··· Collected data

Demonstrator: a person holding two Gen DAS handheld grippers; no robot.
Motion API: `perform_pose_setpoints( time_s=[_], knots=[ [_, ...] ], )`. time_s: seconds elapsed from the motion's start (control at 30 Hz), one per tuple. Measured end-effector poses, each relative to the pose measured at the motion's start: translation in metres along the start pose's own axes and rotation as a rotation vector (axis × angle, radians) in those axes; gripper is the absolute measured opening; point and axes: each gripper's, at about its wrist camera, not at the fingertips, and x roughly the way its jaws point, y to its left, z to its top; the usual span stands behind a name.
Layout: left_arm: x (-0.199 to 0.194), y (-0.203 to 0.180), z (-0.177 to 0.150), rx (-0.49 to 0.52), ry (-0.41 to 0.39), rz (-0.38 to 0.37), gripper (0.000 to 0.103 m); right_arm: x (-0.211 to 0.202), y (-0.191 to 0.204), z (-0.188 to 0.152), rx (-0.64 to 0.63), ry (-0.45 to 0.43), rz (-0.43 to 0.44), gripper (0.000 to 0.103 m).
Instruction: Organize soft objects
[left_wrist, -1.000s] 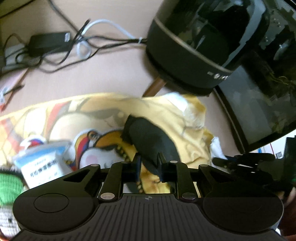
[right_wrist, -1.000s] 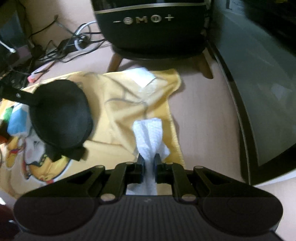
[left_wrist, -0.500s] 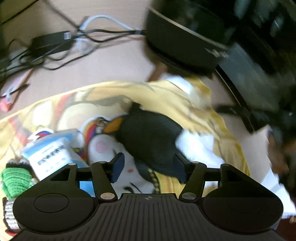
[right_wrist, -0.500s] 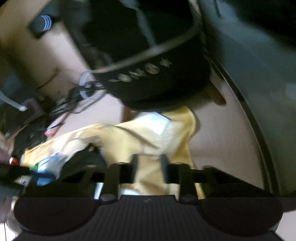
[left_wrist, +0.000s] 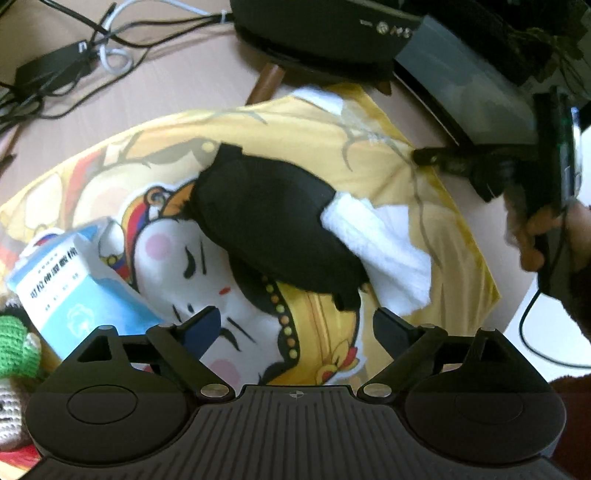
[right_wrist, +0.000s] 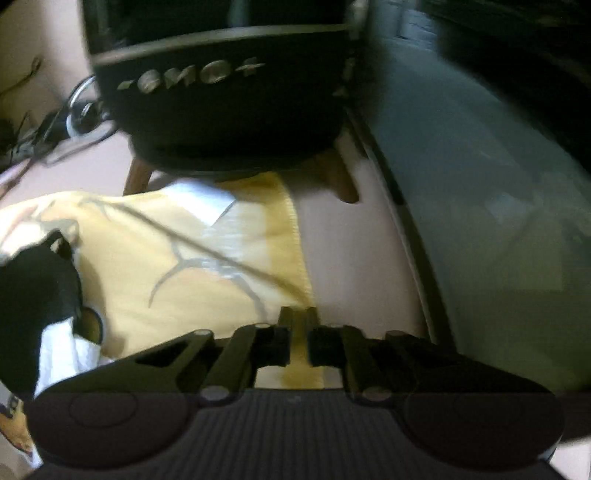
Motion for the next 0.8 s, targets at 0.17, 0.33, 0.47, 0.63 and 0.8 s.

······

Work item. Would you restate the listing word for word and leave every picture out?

Task answer.
Demonstrator: a person holding two Gen DAS handheld grippers; no robot.
Motion API: `perform_pose_setpoints( time_s=[_], knots=[ [_, ...] ], )`. time_s: seconds elapsed from the motion's start (control at 30 Hz), one per tuple. Measured end-effector poses, each relative to the pose measured at the motion's start: translation in metres along the start pose's own axes and rotation as a rotation vector (axis × angle, radians) in those axes; gripper is the absolute measured opening; point and axes: each gripper's, at about its wrist camera, not at the fingertips, and x roughly the way its jaws point, y to its left, z to its top; the usual span stands behind a name.
Layout: left_arm: x (-0.199 to 0.194), y (-0.203 to 0.180), z (-0.177 to 0.150), rx (-0.49 to 0.52), ry (-0.41 to 0.39), rz (-0.38 to 0.37), gripper (0.000 to 0.103 m); right_arm: x (-0.211 to 0.202), y (-0.191 to 0.204), z (-0.188 to 0.152), rx (-0.64 to 0.63), ry (-0.45 to 0.43), rz (-0.43 to 0.44), gripper (0.000 to 0.103 m).
Instruction: Organize soft objects
[left_wrist, -1.000s] 
[right_wrist, -1.000s] 
[left_wrist, -0.500s] 
[right_wrist, -0.500s] 
[left_wrist, +0.000s] 
[right_wrist, +0.000s] 
Motion for the next 0.8 s, targets at 0.17, 0.33, 0.47, 0.63 and 0.8 s.

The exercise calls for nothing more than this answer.